Three Gossips & Sheep Rock glistening after a rain

A recent post-monsoon drive left me with these photos. (Click to enlarge.) The beauty moments were strung together one after the other after the other, and I was almost gasping for air…

What a rainbow!!!

July 8, 2010

Protecting the night skies

Filed under: Uncategorized — Kathryn Colestock-Burke @ 7:00 pm
Tags: , , , , ,

Ranger Elsa & Ranger Kathryn tackle light pollution at its source

It’s just a water vending machine. It happens, however, to have two six-foot fluorescent bulbs behind its front panel, and one can see it glowing on the front porch of the visitor center from nearly a mile away. Ranger Elsa and I set out to do something about this. She inquired of the ‘powers that be’ whether we could remove the light bulbs and leave the machine otherwise perfectly functional. Receiving an affirmative answer, we used our project time today to get a little help from maintenance to unseat one end of each bulb. They shrugged their shoulders after a couple of deft twists, and said, “A tremor. It was a tremor. Nobody saw us do anything.”

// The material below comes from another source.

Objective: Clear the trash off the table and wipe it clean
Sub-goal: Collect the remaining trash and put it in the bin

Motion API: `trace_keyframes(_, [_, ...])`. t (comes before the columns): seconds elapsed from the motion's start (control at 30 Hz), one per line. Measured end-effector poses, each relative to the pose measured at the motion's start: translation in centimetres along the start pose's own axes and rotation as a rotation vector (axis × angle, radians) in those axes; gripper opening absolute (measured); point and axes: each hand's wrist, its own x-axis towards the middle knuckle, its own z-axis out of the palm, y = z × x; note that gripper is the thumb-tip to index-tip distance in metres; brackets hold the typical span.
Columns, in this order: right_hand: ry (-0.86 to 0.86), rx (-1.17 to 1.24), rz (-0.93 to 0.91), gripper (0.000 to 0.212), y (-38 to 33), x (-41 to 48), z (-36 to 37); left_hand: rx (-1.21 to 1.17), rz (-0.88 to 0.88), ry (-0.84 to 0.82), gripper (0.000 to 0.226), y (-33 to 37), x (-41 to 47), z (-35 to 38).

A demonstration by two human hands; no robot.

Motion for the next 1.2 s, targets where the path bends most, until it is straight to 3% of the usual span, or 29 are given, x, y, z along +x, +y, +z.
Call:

Here’s something fascinating I found about dark skies on Yosemite’s website:

A “natural lightscape,” such as a dark night sky, is an environment that is undisturbed by light and air pollution. Dark night skies have natural, cultural, and scenic importance. Wildlife is impacted by light pollution because animals often depend on darkness in order to hunt, conceal their location, navigate, or reproduce. For nocturnal animals, light pollution also means habitat disruption. Additionally, many species have far more sensitive vision than humans. Plants are affected by artificial light because it disrupts their natural cycles. Dark night skies are also culturally important because they are a resource common to all cultures on Earth, and are a metaphor for countless myths and religions. They have inspired innumerable works of art, literature, and connections to the cosmos. Natural lightscapes, including dark night skies, are a scenic resource integral to many people’s wilderness experience. Currently, two-thirds of Americans cannot see the Milky Way from their backyard, and if current light pollution trends continue, there will be almost no dark skies left in the contiguous United States by 2025. Many people seek national parks to experience this vanishing resource.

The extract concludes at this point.